**WHAT TO PRODUCE**
The answer must be an exact copy of the records, with every picture left out.

**SUPPLIED ENTRIES**
[Start of section]

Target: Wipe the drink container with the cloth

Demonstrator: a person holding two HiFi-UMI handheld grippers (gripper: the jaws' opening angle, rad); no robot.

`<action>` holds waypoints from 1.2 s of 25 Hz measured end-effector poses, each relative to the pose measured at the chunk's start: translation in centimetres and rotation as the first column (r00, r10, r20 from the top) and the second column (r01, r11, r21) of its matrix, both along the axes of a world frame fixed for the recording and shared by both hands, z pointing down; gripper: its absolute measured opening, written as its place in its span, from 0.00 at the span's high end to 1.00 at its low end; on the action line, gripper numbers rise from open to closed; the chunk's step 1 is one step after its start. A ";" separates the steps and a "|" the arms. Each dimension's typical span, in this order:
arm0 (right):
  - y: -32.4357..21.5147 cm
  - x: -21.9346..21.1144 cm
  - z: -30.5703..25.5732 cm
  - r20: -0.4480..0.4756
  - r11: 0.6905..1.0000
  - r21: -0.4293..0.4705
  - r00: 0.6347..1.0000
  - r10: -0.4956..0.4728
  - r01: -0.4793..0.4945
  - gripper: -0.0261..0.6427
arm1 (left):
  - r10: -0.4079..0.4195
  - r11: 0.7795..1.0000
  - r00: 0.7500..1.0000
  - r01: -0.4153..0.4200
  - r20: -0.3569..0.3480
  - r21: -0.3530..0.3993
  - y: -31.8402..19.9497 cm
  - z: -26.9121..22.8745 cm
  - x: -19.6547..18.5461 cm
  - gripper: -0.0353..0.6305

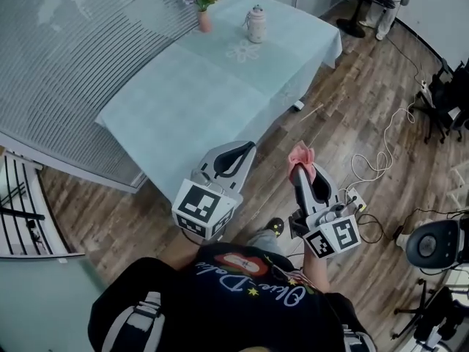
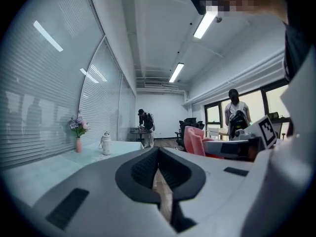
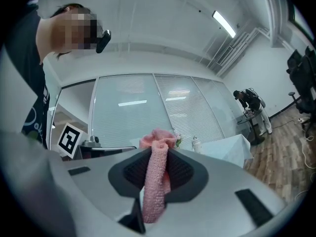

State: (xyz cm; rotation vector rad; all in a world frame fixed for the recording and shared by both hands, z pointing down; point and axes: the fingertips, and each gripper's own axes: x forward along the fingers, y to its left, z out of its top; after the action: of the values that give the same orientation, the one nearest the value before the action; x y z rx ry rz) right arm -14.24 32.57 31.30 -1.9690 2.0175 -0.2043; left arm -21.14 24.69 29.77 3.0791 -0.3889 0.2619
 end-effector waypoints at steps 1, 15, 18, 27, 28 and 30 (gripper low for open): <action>0.1 0.7 0.0 0.006 1.000 0.001 1.000 -0.006 0.006 0.87 | -0.004 1.000 1.000 0.004 0.002 -0.006 0.2 -0.1 0.6 0.94; 0.4 7.0 0.3 0.027 0.993 0.043 0.993 -0.113 0.112 0.87 | -0.136 0.989 0.989 0.132 0.055 0.071 1.0 -0.7 5.3 0.94; 0.3 7.1 0.8 0.032 0.992 0.033 0.992 -0.121 0.120 0.87 | -0.152 0.986 0.986 0.147 0.064 0.081 0.8 -0.6 5.3 0.94; 2.8 9.3 0.6 -0.009 0.998 0.026 0.999 -0.050 0.050 0.87 | -0.042 0.995 0.999 0.040 0.022 0.091 2.6 -1.5 9.7 0.94; 2.9 9.8 0.6 -0.010 0.999 0.025 0.999 -0.039 0.040 0.87 | -0.027 0.995 0.999 0.024 0.021 0.097 2.8 -1.5 10.3 0.94; 2.9 10.7 0.6 -0.012 0.999 0.026 1.000 -0.026 0.027 0.87 | -0.010 0.995 1.000 0.009 0.016 0.100 2.9 -1.5 11.2 0.94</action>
State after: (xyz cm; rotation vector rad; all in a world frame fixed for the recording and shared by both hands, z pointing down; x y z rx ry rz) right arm -3.52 35.47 31.90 -1.9330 2.0441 -0.1715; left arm -9.90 27.57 28.26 3.1735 -0.4301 0.2754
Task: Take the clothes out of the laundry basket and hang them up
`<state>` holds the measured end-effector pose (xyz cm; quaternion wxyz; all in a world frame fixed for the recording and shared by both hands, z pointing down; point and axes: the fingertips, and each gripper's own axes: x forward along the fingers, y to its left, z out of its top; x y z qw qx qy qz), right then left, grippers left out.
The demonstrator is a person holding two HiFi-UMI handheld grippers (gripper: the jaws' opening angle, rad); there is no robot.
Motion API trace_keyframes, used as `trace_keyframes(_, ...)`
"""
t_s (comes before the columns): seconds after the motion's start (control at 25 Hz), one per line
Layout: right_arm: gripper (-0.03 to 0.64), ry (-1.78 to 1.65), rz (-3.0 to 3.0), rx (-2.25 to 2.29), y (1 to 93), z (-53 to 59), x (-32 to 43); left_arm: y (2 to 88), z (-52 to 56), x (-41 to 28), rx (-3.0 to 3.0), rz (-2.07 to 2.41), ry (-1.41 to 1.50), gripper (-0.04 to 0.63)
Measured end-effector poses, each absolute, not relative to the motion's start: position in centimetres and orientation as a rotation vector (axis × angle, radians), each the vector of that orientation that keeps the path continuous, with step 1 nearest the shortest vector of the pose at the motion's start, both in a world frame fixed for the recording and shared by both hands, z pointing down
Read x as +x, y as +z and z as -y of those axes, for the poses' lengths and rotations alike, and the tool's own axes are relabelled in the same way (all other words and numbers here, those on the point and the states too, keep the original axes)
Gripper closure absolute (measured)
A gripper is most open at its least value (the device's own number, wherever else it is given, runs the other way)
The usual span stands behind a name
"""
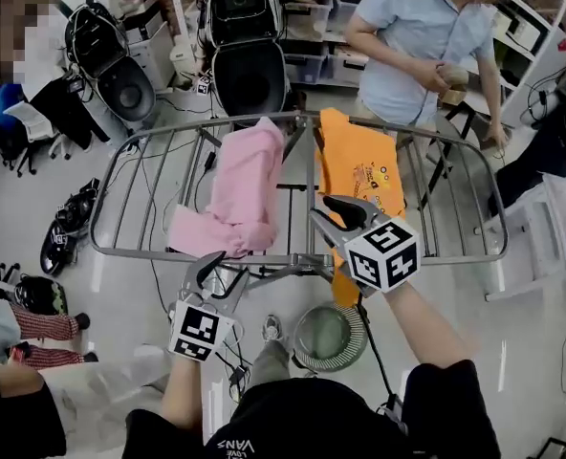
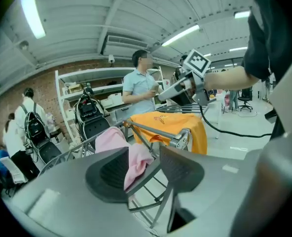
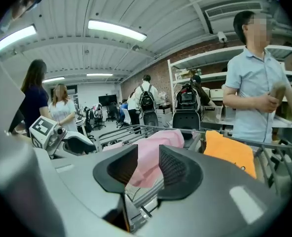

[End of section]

**RESPONSE FOR THIS EXERCISE**
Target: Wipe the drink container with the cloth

Demonstrator: a person holding two HiFi-UMI handheld grippers (gripper: the jaws' opening angle, rad); no robot.

`<action>` holds waypoints from 1.2 s of 25 Hz measured end-effector poses, each relative to the pose measured at the chunk's start: translation in centimetres and rotation as the first column (r00, r10, r20 from the top) and the second column (r01, r11, r21) of its matrix, both along the axes of a world frame fixed for the recording and shared by both hands, z pointing down; gripper: its absolute measured opening, written as its place in its span, from 0.00 at the span's high end to 1.00 at its low end; on the action line, gripper numbers rise from open to closed; the chunk's step 1 is one step after its start. A ";" separates the steps and a "|" the arms. Each dimension's typical span, in this order:
arm0 (right):
  - y: -32.4357..21.5147 cm
  - x: -21.9346..21.1144 cm
  - z: -30.5703..25.5732 cm
  - r20: -0.4480..0.4756
  - r11: 0.6905..1.0000
  - r21: -0.4293..0.4705
  - r00: 0.6347..1.0000
  - r10: -0.4956..0.4728
  - r01: -0.4793..0.4945
  - gripper: -0.0261..0.6427
arm1 (left):
  - r10: -0.4079..0.4195
  - r11: 0.7795..1.0000
  - r00: 0.7500..1.0000
  - r01: -0.4153..0.4200
  - r20: -0.3569..0.3480
  - r21: -0.3530..0.3993
  - y: -31.8402..19.9497 cm
  - z: -26.9121..22.8745 cm
  - x: -19.6547..18.5461 cm
  - gripper: -0.0353..0.6305


State: (xyz cm; rotation vector rad; all in a world frame fixed for the recording and shared by both hands, z pointing down; point and axes: the fingertips, and each gripper's own axes: x forward along the fingers, y to its left, z out of its top; after the action: of the values that give the same orientation, the one nearest the value before the action; x y z rx ry rz) right arm -14.24 32.57 31.30 -1.9690 2.0175 -0.2043; left arm -21.14 24.69 29.77 3.0791 -0.3889 0.2619
 end-effector waypoints at steps 1, 15, 18, 27, 28 and 30 (gripper low for open): <action>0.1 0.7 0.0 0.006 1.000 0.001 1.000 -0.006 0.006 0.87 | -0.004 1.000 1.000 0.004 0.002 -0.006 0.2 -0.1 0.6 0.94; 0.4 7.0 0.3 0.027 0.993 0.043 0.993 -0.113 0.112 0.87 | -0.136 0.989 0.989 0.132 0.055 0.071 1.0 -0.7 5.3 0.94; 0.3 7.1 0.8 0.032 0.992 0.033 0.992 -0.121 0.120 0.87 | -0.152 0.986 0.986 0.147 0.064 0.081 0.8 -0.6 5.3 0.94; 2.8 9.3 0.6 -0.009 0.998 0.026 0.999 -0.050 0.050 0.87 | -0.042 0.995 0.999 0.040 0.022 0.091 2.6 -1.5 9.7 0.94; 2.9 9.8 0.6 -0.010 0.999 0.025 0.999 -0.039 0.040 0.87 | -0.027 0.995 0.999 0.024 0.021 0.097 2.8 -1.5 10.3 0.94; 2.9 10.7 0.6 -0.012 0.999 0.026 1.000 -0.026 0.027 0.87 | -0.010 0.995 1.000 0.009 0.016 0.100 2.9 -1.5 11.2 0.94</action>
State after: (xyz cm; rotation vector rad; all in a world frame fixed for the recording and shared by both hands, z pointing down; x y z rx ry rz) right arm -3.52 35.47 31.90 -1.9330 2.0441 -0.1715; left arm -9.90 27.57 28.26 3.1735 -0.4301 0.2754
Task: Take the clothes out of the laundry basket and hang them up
`<state>` holds the measured end-effector pose (xyz cm; quaternion wxyz; all in a world frame fixed for the recording and shared by both hands, z pointing down; point and axes: the fingertips, and each gripper's own axes: x forward along the fingers, y to its left, z out of its top; x y z qw qx qy qz), right then left, grippers left out.
The demonstrator is a person holding two HiFi-UMI handheld grippers (gripper: the jaws' opening angle, rad); there is no robot.
Motion API trace_keyframes, used as `trace_keyframes(_, ...)`
"""
t_s (comes before the columns): seconds after the motion's start (control at 25 Hz), one per line
Layout: right_arm: gripper (-0.03 to 0.64), ry (-1.78 to 1.65), rz (-3.0 to 3.0), rx (-2.25 to 2.29), y (1 to 93), z (-53 to 59), x (-32 to 43); left_arm: y (2 to 88), z (-52 to 56), x (-41 to 28), rx (-3.0 to 3.0), rz (-2.07 to 2.41), ry (-1.41 to 1.50), gripper (-0.04 to 0.63)
Measured end-effector poses, each absolute, not relative to the motion's start: position in centimetres and orientation as a rotation vector (axis × angle, radians), each the vector of that orientation that keeps the path continuous, with step 1 nearest the shortest vector of the pose at the motion's start, both in a world frame fixed for the recording and shared by both hands, z pointing down
Read x as +x, y as +z and z as -y of those axes, for the poses' lengths and rotations alike, and the tool's own axes are relabelled in the same way (all other words and numbers here, those on the point and the states too, keep the original axes)
Gripper closure absolute (measured)
A gripper is most open at its least value (the device's own number, wherever else it is given, runs the other way)
The usual span stands behind a name
"""

The output requires no additions.